▶ [Task to carry out] What you return must be the complete listing, unchanged.

▶ [Input data]
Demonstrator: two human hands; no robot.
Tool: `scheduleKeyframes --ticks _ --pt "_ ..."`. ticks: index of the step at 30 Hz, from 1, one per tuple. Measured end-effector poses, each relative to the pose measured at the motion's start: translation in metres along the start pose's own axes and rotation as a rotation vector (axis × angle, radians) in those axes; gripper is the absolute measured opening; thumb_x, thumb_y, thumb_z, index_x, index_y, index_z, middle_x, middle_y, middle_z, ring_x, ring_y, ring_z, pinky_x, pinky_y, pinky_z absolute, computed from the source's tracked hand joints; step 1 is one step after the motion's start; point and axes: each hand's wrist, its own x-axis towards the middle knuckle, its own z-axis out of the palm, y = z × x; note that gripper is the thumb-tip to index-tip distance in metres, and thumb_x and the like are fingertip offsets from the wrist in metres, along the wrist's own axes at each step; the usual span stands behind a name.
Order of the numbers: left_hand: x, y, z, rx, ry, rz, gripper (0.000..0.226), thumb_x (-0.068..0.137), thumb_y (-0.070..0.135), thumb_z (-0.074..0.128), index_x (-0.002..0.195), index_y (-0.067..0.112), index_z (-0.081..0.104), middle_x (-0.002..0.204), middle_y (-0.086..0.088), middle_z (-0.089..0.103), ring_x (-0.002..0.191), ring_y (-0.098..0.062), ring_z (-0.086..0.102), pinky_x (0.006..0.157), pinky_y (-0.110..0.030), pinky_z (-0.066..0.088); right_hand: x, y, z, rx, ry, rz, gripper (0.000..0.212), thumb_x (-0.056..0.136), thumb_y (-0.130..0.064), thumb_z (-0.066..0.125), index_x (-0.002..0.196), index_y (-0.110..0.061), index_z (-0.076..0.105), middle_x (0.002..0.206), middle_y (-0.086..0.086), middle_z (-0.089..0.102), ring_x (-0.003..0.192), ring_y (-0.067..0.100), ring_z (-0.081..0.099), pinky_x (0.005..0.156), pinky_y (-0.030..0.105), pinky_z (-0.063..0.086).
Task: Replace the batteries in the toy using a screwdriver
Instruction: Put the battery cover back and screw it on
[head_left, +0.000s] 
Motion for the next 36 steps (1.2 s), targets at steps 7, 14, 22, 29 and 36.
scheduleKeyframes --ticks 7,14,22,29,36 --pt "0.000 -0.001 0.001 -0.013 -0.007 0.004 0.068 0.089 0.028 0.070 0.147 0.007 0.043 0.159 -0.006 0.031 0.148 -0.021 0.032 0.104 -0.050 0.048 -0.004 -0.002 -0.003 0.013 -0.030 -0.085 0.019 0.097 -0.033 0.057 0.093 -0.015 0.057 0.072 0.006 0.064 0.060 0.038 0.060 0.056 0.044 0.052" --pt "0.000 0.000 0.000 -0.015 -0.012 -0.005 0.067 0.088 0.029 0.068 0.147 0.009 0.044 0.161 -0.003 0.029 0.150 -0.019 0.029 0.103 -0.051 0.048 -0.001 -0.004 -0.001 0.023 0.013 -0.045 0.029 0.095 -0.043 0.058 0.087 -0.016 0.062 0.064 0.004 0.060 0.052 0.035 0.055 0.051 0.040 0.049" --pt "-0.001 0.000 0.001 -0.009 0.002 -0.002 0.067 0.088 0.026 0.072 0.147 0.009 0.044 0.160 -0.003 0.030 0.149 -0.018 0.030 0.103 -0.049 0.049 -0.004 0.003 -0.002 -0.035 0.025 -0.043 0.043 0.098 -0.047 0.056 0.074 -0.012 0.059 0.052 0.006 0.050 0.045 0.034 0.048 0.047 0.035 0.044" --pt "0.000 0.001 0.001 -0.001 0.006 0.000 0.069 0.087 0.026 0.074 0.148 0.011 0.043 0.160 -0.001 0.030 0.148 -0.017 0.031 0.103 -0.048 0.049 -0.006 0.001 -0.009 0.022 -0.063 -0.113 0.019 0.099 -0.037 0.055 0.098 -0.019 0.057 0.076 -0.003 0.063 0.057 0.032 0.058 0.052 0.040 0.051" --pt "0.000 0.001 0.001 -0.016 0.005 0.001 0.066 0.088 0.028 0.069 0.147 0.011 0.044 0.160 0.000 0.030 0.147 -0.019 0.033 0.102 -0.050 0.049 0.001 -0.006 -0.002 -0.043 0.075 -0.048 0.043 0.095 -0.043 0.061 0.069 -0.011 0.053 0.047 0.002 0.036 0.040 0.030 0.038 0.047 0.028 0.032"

▶ [Task output]
Demonstrator: two human hands; no robot.
Tool: `scheduleKeyframes --ticks _ --pt "_ ..."`. ticks: index of the step at 30 Hz, from 1, one per tuple. Measured end-effector poses, each relative to the pose measured at the motion's start: translation in metres along the start pose's own axes and rotation as a rotation vector (axis × angle, radians) in those axes; gripper is the absolute measured opening; thumb_x, thumb_y, thumb_z, index_x, index_y, index_z, middle_x, middle_y, middle_z, ring_x, ring_y, ring_z, pinky_x, pinky_y, pinky_z absolute, computed from the source's tracked hand joints; step 1 is one step after the motion's start; point and axes: each hand's wrist, its own x-axis towards the middle knuckle, its own z-axis out of the palm, y = z × x; note that gripper is the thumb-tip to index-tip distance in metres, and thumb_x and the like are fingertip offsets from the wrist in metres, along the wrist's own axes at each step; the usual span stands behind a name.
Order of the numbers: left_hand: x, y, z, rx, ry, rz, gripper (0.000..0.226), thumb_x (-0.068..0.137), thumb_y (-0.070..0.135), thumb_z (-0.074..0.128), index_x (-0.002..0.195), index_y (-0.067..0.112), index_z (-0.081..0.104), middle_x (-0.002..0.204), middle_y (-0.086..0.088), middle_z (-0.089..0.103), ring_x (-0.002..0.191), ring_y (-0.098..0.062), ring_z (-0.086..0.102), pinky_x (0.006..0.157), pinky_y (-0.110..0.030), pinky_z (-0.066..0.088); right_hand: x, y, z, rx, ry, rz, gripper (0.000..0.212), thumb_x (-0.056..0.136), thumb_y (-0.130..0.064), thumb_z (-0.066..0.125), index_x (-0.002..0.196), index_y (-0.110..0.061), index_z (-0.076..0.105), middle_x (0.002..0.206), middle_y (-0.086..0.086), middle_z (-0.089..0.102), ring_x (-0.003..0.192), ring_y (-0.067..0.100), ring_z (-0.081..0.099), pinky_x (0.005..0.156), pinky_y (-0.030..0.105), pinky_z (-0.063..0.086).
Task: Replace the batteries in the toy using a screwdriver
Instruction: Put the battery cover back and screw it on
[head_left, +0.000s] 
Motion for the next 36 steps (1.2 s), targets at steps 7, 14, 22, 29 and 36.
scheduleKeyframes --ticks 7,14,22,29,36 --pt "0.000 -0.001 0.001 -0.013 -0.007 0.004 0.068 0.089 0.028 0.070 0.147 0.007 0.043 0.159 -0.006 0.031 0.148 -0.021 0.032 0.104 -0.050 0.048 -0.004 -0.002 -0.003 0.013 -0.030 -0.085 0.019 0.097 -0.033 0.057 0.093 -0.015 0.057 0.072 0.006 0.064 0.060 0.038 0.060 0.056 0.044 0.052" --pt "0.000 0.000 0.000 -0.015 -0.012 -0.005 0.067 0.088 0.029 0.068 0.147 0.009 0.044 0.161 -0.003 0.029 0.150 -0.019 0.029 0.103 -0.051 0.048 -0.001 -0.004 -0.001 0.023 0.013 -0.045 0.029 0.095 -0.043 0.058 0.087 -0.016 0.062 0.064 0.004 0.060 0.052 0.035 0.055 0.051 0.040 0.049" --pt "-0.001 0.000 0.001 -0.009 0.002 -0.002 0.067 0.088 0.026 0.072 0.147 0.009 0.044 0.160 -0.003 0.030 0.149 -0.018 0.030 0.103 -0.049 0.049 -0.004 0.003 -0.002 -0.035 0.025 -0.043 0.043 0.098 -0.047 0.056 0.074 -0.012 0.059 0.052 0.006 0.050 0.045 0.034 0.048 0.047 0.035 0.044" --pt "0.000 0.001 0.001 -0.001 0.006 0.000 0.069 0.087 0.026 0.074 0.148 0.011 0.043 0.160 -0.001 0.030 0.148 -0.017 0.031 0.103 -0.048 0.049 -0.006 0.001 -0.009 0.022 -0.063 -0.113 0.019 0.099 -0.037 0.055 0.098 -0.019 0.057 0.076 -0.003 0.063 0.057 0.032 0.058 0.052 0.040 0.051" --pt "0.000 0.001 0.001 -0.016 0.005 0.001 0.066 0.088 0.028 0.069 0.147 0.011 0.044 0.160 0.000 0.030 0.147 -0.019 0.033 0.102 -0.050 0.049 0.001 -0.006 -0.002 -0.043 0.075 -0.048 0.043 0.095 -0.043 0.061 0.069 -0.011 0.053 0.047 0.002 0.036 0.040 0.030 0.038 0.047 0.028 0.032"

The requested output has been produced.